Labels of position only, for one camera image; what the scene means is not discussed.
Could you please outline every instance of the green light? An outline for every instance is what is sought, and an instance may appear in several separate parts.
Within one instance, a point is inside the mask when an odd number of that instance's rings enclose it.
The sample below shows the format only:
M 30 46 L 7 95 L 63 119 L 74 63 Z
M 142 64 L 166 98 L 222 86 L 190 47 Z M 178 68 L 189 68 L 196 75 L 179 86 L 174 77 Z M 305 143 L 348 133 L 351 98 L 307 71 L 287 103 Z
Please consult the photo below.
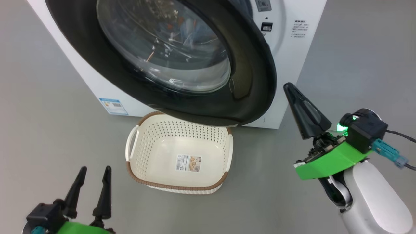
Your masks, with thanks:
M 344 127 L 344 126 L 341 126 L 339 123 L 338 123 L 338 125 L 337 125 L 337 132 L 343 132 L 343 131 L 347 131 L 348 130 L 348 127 Z

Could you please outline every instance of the blue and white sticker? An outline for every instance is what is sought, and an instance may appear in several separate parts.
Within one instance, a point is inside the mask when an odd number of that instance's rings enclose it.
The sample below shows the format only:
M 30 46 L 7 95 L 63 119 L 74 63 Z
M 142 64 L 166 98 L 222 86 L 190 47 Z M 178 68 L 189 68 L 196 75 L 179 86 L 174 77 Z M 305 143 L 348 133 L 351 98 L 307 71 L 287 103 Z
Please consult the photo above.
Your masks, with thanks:
M 112 115 L 129 115 L 119 100 L 107 98 L 99 99 L 108 113 Z

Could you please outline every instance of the label inside basket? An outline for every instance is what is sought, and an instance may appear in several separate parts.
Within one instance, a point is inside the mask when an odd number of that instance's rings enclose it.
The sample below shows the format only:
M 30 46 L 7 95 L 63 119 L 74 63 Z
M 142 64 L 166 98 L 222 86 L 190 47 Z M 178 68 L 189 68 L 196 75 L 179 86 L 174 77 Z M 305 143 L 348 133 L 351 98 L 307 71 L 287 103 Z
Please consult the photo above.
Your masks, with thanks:
M 200 168 L 201 157 L 178 154 L 178 158 L 176 159 L 177 171 L 199 172 Z

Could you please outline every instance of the basket bottom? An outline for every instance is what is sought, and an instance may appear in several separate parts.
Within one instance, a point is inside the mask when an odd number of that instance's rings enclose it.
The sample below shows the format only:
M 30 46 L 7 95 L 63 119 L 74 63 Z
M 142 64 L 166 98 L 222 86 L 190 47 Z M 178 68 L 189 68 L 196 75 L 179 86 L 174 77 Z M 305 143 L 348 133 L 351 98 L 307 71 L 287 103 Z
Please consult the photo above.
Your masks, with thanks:
M 146 180 L 185 187 L 206 187 L 218 182 L 225 171 L 225 153 L 219 143 L 202 139 L 165 137 L 157 140 L 147 166 Z M 182 157 L 194 156 L 201 161 L 199 171 L 180 168 Z

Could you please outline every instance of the washing machine door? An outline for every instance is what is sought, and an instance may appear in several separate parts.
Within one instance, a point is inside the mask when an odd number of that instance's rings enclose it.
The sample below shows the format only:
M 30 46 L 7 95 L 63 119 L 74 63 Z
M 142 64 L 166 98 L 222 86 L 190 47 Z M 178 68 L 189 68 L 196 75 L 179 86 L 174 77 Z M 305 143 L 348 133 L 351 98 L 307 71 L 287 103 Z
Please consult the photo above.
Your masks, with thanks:
M 46 0 L 74 49 L 104 78 L 171 116 L 236 126 L 276 91 L 249 0 Z
■ ■ ■
- **What this task involves**:
Using the listing above, locate the lines that hold "basket" and copy each one.

- **Response to this exercise**:
Could you please outline every instance of the label inside basket? An outline for every instance is what is sought, and an instance may appear in several separate parts.
Could you please outline every instance of the basket bottom? An outline for every instance is what is sought, and an instance may appear in several separate parts.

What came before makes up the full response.